We can gather these observation probabilities into an observation matrix \(\mathbf{\Omega}\). In rows we have the states alive \(z = 1\) and dead \(z = 2\), while in columns we have the observations non-detected \(y = 1\) and detected \(y = 2\) (previously coded 0 and 1 respectively): if we go for 1 and 2, do wee need the comment between parentheses?
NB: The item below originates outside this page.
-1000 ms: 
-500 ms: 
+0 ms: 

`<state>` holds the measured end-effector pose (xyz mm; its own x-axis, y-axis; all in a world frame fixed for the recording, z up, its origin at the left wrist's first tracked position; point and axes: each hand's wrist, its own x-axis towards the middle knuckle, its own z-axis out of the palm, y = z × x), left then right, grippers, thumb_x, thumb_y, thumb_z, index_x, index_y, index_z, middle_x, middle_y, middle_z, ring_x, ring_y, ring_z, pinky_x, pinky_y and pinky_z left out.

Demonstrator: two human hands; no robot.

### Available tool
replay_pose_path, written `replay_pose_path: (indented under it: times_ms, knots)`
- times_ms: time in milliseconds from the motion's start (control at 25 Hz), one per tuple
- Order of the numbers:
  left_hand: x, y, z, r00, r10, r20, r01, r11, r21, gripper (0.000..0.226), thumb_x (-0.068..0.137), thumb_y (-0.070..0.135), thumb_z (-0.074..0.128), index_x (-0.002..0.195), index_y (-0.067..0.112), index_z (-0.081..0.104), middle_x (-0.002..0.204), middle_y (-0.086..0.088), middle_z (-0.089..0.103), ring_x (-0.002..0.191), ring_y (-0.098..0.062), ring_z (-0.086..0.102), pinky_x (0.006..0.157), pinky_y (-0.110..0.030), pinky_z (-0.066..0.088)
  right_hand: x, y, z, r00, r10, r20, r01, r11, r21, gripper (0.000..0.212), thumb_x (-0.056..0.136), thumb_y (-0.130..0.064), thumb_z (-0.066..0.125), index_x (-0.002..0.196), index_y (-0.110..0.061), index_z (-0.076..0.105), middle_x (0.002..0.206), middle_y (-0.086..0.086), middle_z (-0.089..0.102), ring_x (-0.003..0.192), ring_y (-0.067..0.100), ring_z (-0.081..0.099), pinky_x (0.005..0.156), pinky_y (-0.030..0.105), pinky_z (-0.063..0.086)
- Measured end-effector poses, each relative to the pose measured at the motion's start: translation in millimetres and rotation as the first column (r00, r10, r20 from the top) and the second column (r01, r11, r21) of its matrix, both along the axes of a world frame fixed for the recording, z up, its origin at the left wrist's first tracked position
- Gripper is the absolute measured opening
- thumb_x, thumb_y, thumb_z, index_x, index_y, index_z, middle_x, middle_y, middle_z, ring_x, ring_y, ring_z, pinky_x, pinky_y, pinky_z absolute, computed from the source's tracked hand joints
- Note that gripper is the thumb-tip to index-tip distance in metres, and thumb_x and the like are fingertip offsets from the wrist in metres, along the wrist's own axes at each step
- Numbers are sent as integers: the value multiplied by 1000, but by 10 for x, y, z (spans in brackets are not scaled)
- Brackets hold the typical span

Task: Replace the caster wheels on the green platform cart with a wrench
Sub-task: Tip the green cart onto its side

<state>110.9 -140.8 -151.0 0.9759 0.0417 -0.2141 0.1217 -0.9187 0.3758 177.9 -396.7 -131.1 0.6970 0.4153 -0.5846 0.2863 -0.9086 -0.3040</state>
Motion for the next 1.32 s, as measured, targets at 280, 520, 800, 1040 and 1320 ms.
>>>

\[\begin{align*} \mathbf{\Omega} = \left(\begin{array}{cc} \omega_{1,1} & \omega_{1,2}\\ \omega_{2,1} & \omega_{2,2} \end{array}\right) = \left(\begin{array}{cc} 1 - p & p\\ 1 & 0 \end{array}\right) \end{align*}\]

Observation matrix:

\[ \begin{matrix} & \\ \mathbf{\Omega} = \left ( \vphantom{ \begin{matrix} 12 \\ 12 \end{matrix} } \right . \end{matrix} \hspace{-1.2em} \begin{matrix} y_t=1 & y_t=2 \\ \mbox{(non-detected)} & \mbox{(detected)} \\ \hdashline 1 - p & p\\ 1 & 0\\ \end{matrix} \hspace{-0.2em} \begin{matrix} & \\ \left . \vphantom{ \begin{matrix} 12 \\ 12 \end{matrix} } \right ) \begin{matrix} z_{t}=1 \; \mbox{(alive)}\\ z_{t}=2 \; \mbox{(dead)} \end{matrix} \end{matrix} \]

3.6.3 Hidden Markov model

Our hidden Markov model can be represented this way:

States \(z\) are in gray. Observations \(y\) are in white. All individuals are first captured in the first winter \(t = 1\), and are therefore all alive \(z_1 = 1\) and detected \(y_1 = 2\).
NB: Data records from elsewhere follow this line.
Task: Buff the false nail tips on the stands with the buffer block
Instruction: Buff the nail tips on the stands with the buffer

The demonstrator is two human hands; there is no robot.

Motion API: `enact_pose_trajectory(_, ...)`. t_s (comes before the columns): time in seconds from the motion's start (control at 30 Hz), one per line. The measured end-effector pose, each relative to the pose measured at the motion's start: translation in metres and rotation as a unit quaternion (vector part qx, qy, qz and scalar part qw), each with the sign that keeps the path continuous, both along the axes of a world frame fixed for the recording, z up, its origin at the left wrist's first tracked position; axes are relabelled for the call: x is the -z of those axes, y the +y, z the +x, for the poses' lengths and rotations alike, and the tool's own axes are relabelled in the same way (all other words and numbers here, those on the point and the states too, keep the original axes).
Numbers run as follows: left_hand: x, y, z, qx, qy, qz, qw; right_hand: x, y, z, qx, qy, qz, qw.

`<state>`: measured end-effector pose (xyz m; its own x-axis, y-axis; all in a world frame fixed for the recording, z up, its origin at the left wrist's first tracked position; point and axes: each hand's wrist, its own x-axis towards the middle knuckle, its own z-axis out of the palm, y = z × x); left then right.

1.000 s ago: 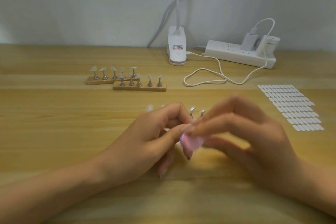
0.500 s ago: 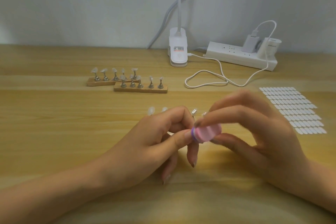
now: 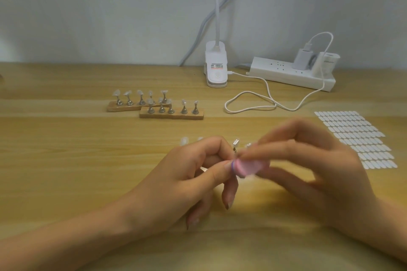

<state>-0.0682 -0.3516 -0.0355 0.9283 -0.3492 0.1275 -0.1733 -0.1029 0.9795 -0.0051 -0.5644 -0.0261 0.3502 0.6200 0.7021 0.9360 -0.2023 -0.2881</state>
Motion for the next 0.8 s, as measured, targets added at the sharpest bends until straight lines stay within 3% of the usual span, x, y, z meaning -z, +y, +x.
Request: enact_pose_trajectory(0.8, -0.0007, 0.0008, -0.0007, 0.013, -0.007, 0.007, 1.000, -0.0022, -0.0003, -0.0026, -0.014, 0.020, 0.019, 1.000)
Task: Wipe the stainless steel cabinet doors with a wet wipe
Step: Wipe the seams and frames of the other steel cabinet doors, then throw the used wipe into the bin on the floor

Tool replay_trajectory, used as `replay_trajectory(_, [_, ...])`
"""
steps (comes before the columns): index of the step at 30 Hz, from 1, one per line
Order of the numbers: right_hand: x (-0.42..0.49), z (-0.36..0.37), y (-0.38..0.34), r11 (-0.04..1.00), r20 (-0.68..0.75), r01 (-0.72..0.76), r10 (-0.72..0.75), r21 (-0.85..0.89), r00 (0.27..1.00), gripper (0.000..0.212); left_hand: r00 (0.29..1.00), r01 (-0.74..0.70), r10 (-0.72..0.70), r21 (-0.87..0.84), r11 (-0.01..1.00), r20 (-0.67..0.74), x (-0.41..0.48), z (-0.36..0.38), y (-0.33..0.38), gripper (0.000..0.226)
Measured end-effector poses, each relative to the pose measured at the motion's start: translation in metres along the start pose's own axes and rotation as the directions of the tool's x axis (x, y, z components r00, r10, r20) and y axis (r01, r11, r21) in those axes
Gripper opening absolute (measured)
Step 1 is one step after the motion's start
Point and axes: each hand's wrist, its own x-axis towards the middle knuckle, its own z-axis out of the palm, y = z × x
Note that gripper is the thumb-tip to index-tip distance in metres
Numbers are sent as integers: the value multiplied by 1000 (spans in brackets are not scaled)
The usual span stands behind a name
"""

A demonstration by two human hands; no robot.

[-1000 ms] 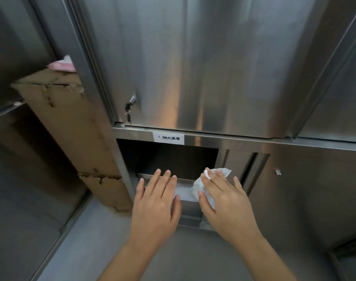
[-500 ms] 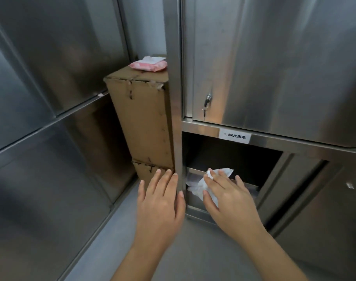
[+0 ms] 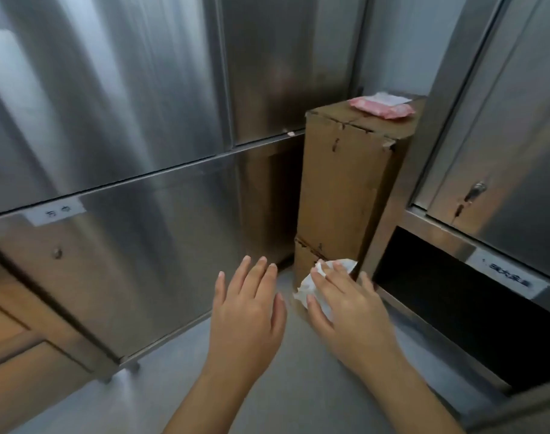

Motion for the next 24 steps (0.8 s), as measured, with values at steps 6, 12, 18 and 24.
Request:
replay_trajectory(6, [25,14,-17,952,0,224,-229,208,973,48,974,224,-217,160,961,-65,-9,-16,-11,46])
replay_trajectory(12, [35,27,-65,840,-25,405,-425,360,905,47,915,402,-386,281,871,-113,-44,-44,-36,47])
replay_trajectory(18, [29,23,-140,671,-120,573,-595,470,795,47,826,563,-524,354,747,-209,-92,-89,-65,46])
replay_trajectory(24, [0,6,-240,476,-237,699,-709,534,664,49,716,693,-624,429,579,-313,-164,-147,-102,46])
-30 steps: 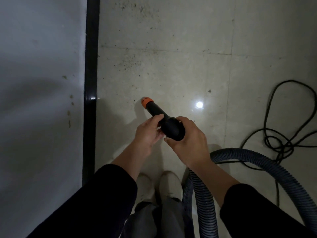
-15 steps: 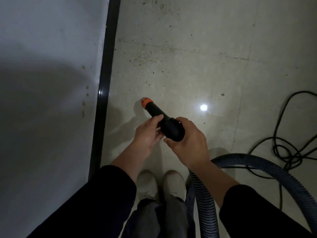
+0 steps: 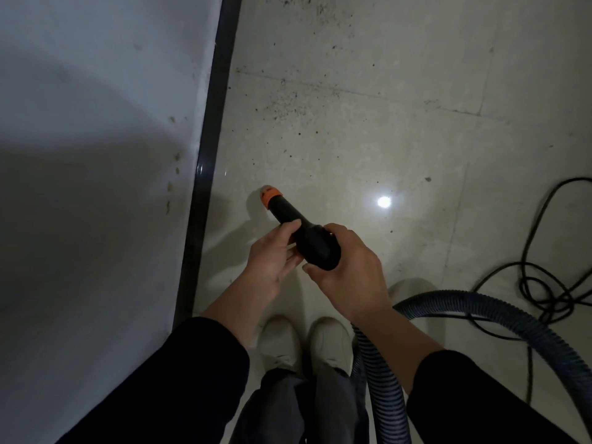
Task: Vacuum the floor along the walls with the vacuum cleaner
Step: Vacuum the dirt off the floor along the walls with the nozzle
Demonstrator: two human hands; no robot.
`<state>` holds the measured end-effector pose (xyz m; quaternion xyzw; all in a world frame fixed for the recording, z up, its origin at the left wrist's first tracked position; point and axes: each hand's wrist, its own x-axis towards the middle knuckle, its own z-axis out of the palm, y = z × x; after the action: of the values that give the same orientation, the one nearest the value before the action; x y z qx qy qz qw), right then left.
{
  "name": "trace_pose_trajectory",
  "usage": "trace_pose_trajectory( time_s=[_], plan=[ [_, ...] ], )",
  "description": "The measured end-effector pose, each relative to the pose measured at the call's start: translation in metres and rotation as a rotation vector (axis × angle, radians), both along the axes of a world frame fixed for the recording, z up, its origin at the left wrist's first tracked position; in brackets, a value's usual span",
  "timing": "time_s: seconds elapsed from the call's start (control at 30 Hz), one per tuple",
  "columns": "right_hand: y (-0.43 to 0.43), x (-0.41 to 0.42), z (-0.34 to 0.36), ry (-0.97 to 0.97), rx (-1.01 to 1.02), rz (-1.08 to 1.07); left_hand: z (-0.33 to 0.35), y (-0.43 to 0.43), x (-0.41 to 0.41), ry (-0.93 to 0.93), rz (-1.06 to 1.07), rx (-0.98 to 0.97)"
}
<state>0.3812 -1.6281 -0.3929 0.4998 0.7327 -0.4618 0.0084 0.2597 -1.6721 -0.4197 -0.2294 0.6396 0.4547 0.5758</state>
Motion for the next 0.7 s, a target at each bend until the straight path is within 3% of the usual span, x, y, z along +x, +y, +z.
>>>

A hidden Markov model is just two time series running in parallel. One for the states with the Markovian property, and the other of for the observations generated from the states27.

Have a look to the example below, in which an individual is detected at first sampling occasion, detected again, then missed for the rest of the study. While on occasion \(t=3\) that individual was alive \(z_3=1\) and went undetected \(y_3=1\), on occasions \(t=4\) and \(t=5\) it went undetected \(y_4=y_5=1\) because it was dead \(z_4=z_5=2\).

3.6.4 Likelihood

In the Bayesian framework, we usually work with the so-called complete likelihood, that is the probability of the observed data \(y\) and the latent states \(z\) given the parameters of our model, here the survival and detection probabilities \(\phi\) and \(p\). The complete likelihood for individual \(i\) is:

\[\begin{align*} \Pr(\mathbf{y}_i, \mathbf{z}_i) &= \Pr(y_{i,1}, y_{i,2}, \ldots, y_{i,T}, z_{i,1}, z_{i,2}, \ldots, z_{i,T})\\ \end{align*}\]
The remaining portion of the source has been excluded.